Number 2. Character Cred: 10 out of 10
Marcus Webb is an instant classic. He’s not trying to be scary. He’s genuinely confused why everyone is terrified of him. “Is that not normal?” he asks after choking out six holographic wolves. His shirt says “I am not short. I am fun-sized.” That’s perfect characterization. Headmaster Vaughn, with his secondary stomachs and growing drinking problem, is the perfect foil. And the bully Krathus getting choked out after 12 minutes of endurance fighting? Chef’s kiss.
Number 3. Xeno-Biology Integration: 10 out of 10
This story nails it. The aliens have claws, venom, toxic skin, armor plating, density shifting – natural weapons. Humans have thumbs, sweat glands, stamina, and a healing factor. The scene where Marcus explains endurance hunting – following prey for days until it collapses – and the aliens are horrified? That’s using real human biology as a superpower. And the detail about humans eating capsaicin for fun? Perfect.
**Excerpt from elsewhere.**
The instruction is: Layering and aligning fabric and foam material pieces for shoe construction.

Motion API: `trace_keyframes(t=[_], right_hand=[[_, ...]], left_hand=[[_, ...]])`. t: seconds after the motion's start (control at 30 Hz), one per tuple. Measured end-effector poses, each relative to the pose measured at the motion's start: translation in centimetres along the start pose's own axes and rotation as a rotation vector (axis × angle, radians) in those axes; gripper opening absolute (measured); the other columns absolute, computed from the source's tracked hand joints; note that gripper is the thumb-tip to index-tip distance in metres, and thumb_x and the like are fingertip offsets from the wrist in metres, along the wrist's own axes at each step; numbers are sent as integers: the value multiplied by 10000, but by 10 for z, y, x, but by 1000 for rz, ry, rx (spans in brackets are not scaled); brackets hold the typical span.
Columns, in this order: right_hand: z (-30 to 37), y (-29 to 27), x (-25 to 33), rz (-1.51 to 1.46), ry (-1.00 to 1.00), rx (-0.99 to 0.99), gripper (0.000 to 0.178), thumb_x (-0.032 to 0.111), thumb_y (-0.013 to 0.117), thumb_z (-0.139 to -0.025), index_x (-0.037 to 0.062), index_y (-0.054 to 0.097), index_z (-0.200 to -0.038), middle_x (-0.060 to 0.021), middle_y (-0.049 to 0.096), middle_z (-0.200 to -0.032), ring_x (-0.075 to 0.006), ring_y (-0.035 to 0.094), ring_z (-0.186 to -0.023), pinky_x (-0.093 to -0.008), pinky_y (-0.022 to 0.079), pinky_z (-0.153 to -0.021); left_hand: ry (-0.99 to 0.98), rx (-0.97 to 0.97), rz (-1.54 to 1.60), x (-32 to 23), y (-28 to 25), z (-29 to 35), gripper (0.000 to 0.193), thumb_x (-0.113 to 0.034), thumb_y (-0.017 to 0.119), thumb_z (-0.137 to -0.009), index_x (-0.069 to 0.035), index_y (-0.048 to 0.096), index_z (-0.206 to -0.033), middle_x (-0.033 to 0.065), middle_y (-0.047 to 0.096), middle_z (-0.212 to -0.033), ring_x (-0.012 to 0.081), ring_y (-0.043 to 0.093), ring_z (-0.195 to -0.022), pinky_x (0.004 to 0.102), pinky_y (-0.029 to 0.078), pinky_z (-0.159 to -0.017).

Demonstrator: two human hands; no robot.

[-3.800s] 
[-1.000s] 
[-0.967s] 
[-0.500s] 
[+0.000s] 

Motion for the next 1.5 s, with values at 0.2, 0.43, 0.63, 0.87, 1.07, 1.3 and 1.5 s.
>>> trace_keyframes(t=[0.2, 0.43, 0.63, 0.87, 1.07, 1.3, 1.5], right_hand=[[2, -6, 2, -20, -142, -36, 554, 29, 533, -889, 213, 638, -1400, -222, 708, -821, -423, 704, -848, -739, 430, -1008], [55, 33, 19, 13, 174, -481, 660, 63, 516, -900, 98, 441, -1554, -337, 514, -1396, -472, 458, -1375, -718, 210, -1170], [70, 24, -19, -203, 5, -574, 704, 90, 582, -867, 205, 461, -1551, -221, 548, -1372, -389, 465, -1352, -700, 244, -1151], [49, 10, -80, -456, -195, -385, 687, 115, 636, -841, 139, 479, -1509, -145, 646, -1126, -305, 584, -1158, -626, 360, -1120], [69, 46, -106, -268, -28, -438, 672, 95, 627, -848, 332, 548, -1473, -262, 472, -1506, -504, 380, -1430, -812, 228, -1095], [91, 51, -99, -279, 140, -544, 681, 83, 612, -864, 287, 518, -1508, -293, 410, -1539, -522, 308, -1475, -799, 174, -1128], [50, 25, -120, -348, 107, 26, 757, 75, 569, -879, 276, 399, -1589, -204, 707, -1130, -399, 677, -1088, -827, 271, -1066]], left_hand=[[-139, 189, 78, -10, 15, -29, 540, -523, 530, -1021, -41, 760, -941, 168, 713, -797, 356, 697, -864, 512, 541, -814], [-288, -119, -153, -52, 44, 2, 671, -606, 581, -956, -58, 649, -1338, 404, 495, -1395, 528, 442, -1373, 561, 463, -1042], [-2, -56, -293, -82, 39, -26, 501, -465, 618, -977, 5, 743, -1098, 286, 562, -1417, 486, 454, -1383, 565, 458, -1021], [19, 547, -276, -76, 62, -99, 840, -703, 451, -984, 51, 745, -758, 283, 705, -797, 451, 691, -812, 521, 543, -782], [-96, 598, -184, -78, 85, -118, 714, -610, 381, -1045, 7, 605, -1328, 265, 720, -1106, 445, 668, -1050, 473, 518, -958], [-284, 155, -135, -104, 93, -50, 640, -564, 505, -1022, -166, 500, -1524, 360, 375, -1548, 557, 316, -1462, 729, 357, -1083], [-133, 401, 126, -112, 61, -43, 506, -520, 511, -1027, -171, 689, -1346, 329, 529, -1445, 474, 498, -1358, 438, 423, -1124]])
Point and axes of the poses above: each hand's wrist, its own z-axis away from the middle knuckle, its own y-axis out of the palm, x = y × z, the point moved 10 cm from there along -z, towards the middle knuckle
Number 4. Dialogue Drip: 10 out of 10
“We have got really good stamina and sweat glands. Most predators on Earth overheat when they run. We do not. We can just keep going.” That line is going to live in my head rent-free. The whole exchange about strawberries looking like compressed organs, the “versatile choking” bit, Marcus telling Krathus “You fought well. That tail hit was brutal” – the dialogue is hilarious and character-driven. Vaughn’s internal monologue is also a treat. “Why do all my problems start on Tuesdays?”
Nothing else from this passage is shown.